New translation interface
I prefer the old translation interface, it was useful to know the level of the sentence, and we could translate a lot of sentences, with this method only dificult sentences are available and low level people (like me) can't contribute anything.
@rocko2012 - I'd have to disagree. As a competent translator, you can skip the simple sentences if you want to - no one was forcing you to do these. But only being offered random, more difficult, sentences to translate almost guarantees a poorer product in the end. I'm not going to waste my time reading an entire article just so I can contribute my 5 cents' worth to one or two difficult sentences, particularly where some of the simpler sentences have been messed up already and there is no means to improve them.
I agree with 1 km. This way of doing it can't do anything but produce a disjointed, awkward style. I also don't like not being able to translate the whole article myself, not for any reason other than that is what I like to do. I wish that DuoLingo would change back to the old interface and also add back the old article archives so we could find articles of interest. I can feel my interest starting in DuoLingo starting to wain...
I certainly don't like the new interface in terms of aesthetics, it is far harder to find out what's actually going on now. In particular, the separate box surrounding each word is a nightmare! I agree that 'locking down' certain sentences after a certain number of (occasionally poor) translations is silly, it goes against the whole crowdsourcing idea. From a learner's point of view, going through a whole article for myself was incredibly valuable.
Like everyone else has said, the old translation interface was great. And I liked translating entire articles because that way, I could put the more difficult sentences into context (while also gaining points), and for someone who is in the process of learning a language, context is invaluable to translation and to decoding words and sentences.
@rocko2012 - Thanks for your reply. I agree choice would be good. But then Duolingo must have some rationale for locking down sentences after as few as 10 people have contributed, leaving the bones to be chewed over by others. Crowd-sourcing it ain't (that's an old English word that has persisted in North American btw, not some corruption of the Queen's). Any competent statistitian will know that less than 20 observations (alternative translations) is not statistically significant.

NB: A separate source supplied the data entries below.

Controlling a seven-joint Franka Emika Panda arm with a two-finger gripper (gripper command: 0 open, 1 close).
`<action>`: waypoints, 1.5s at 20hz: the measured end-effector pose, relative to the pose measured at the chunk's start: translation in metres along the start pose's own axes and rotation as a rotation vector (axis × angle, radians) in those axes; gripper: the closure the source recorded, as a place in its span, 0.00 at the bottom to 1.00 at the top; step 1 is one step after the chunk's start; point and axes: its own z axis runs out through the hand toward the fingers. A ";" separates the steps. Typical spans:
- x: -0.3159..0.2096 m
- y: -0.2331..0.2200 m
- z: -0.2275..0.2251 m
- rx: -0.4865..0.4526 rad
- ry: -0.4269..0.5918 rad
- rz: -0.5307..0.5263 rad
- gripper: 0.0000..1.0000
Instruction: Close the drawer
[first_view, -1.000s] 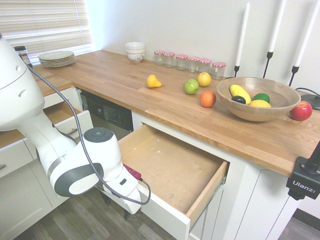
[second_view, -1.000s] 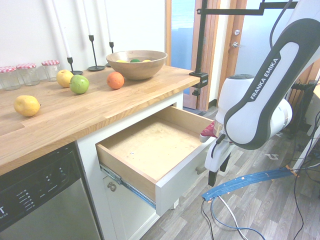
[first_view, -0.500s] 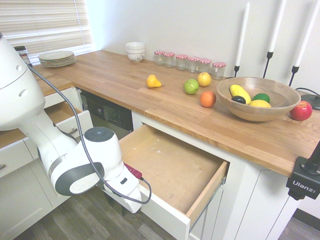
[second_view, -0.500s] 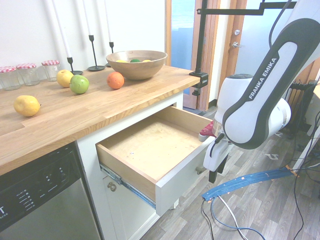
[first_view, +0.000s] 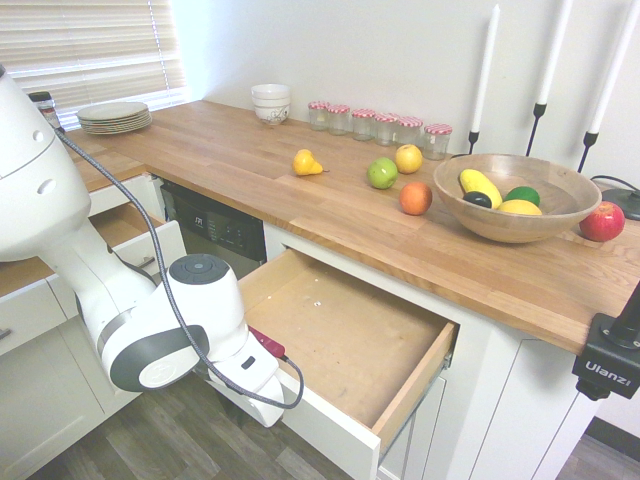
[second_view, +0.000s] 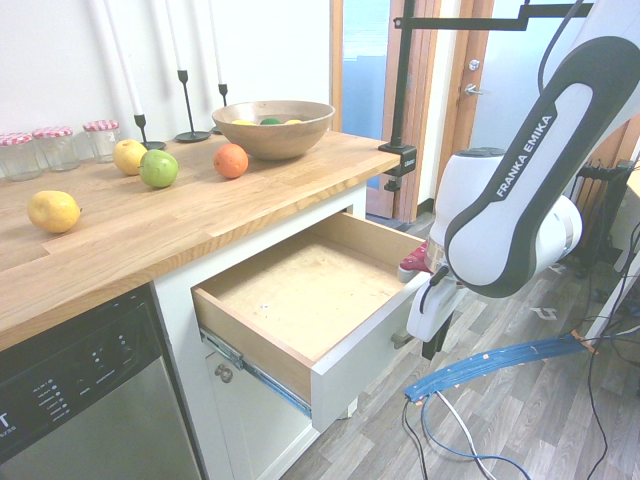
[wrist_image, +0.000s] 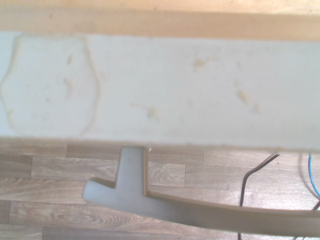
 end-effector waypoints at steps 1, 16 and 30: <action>0.000 0.000 0.000 0.000 0.000 0.000 1.00; 0.021 -0.008 0.001 0.015 0.038 0.010 1.00; 0.099 -0.069 -0.010 0.025 0.029 0.011 1.00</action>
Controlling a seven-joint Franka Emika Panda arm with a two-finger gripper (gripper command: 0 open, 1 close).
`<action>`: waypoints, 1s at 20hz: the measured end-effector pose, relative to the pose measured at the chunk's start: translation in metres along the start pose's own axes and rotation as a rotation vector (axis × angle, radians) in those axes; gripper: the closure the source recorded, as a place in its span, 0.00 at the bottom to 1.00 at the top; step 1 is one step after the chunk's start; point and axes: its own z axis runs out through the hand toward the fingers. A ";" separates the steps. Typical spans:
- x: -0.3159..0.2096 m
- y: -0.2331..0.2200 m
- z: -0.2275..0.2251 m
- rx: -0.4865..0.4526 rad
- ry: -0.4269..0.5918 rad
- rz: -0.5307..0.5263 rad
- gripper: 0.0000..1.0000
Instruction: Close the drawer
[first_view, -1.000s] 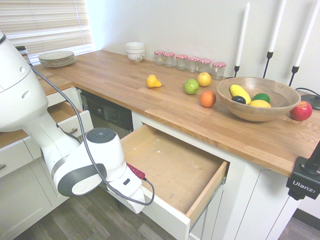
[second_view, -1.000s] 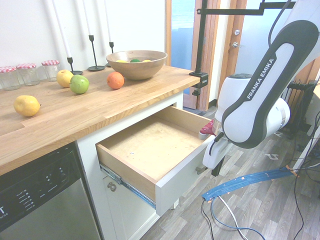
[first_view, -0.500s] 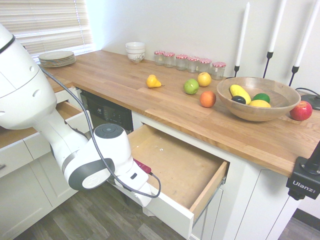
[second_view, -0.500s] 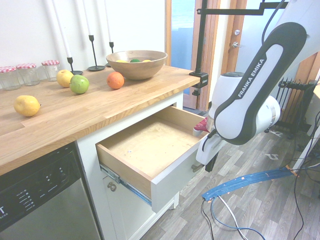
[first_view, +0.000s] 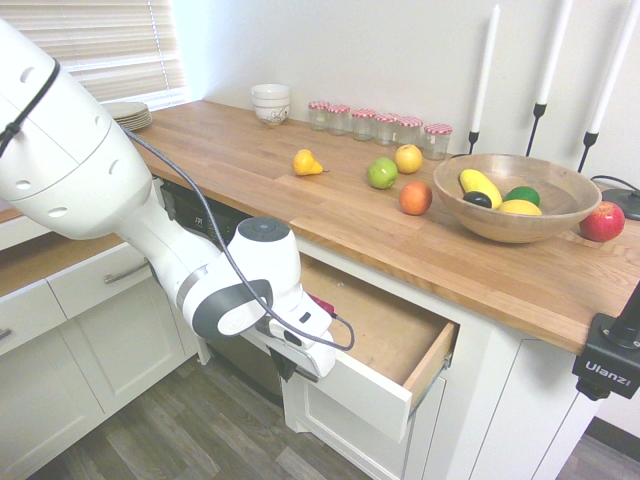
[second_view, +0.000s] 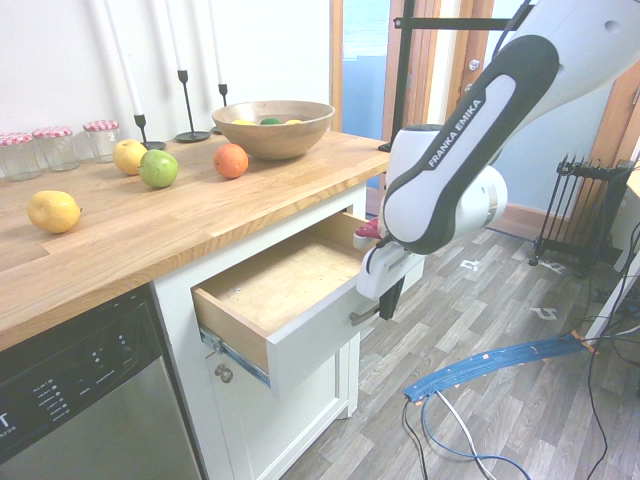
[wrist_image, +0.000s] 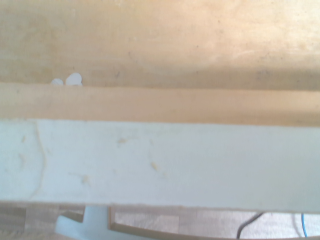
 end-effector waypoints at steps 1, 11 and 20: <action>0.006 -0.006 0.002 0.000 0.000 0.000 1.00; 0.063 -0.075 0.013 -0.034 0.020 0.005 1.00; 0.085 -0.116 0.012 -0.004 0.063 0.012 1.00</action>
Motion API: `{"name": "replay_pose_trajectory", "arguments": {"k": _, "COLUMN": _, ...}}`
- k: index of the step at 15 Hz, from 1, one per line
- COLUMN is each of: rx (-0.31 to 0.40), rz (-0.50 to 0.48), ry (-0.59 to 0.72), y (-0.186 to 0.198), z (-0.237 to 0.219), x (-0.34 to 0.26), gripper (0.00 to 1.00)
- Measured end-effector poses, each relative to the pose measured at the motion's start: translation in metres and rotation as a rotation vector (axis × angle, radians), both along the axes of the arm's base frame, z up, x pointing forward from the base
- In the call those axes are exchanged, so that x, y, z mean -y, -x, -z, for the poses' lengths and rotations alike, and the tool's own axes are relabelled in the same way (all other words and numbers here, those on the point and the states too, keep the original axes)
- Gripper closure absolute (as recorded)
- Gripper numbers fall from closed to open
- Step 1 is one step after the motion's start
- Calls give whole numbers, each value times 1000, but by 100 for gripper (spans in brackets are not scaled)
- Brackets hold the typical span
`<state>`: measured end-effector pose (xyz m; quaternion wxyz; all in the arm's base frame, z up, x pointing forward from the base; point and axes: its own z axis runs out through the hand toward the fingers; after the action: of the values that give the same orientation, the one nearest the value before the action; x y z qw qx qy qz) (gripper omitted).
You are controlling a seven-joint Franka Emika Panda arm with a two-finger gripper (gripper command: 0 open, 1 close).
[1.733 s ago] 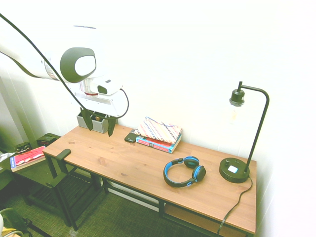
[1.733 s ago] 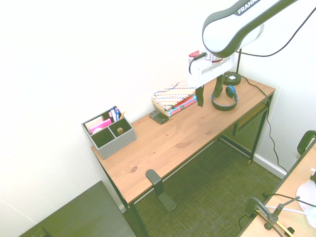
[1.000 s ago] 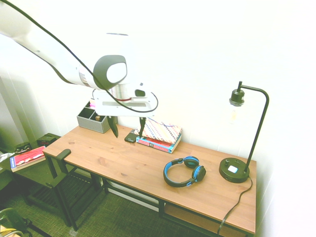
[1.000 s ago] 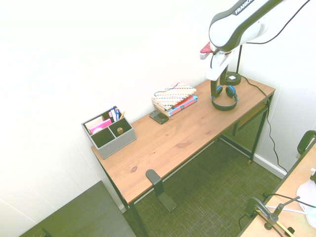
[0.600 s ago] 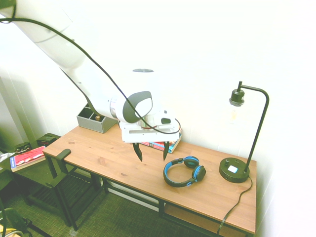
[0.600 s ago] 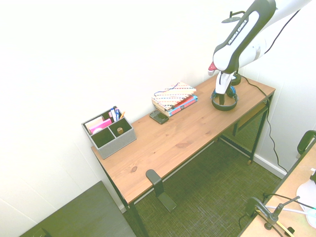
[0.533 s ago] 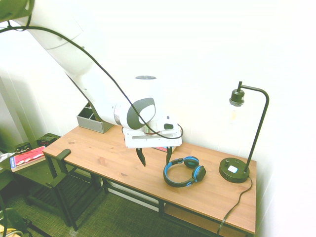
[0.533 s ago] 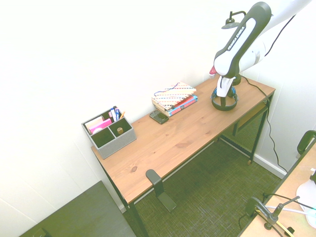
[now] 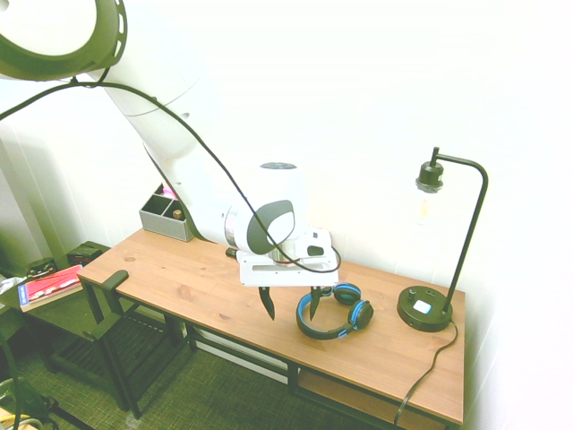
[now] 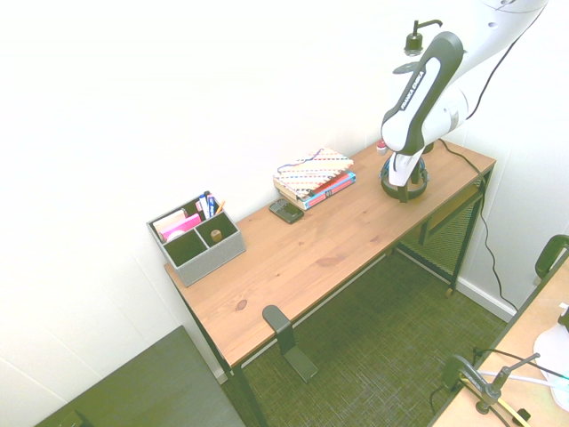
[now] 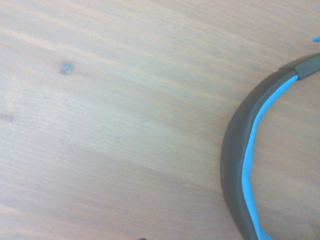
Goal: Hang the headphone
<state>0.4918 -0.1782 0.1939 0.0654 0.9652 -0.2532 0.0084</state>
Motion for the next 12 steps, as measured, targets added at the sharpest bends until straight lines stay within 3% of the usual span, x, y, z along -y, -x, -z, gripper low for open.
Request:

I've not translated as much as you guys but I like the new system better. All the easy stuff is already done and makes me feel like my contribution is more worth while. By filling in the missing sentences. The old way of hundreds of people working on the same simple sentences and very few working on the hard was kind of pointless.
I've not translated much so duolingo really should not base the system around my taste. But the beauty of computer software is they have these two systems developed now there is no reason why they cannot offer users a choice. I guess it might add to their cost to support both.
Now you cannot compete against others as much as you could before when it comes to gathering points for translating sentences, which takes a bit of the fun out of this site. If you're at a certain point value, you're stuck there and can't move ahead quickly through skipping lessons by translating sentences since you're now forced to go through the lessons before you can translate any sentences. And it's no fun to be shown how close the sentence is to being translated in real life. Who cares? I only care if it's my sentence that is the final translation. I have no interest in sharing the credit for a perfect translation with others, sorry to say. That may sound egotistical, but so be it. I also don't think the lessons teach you enough French to make your knowledge of it useful in real life (my husband is a native Parisian and tells me that this method has not helped me to improve that much), and they are pretty uninteresting in and of themselves (no images, and excluding images lowers the effectiveness of the teaching product in my opinion). If you aren't shown images to link to certain words, how can you be a better translator if you can't even retain the lessons well enough to translate sentences with any skill?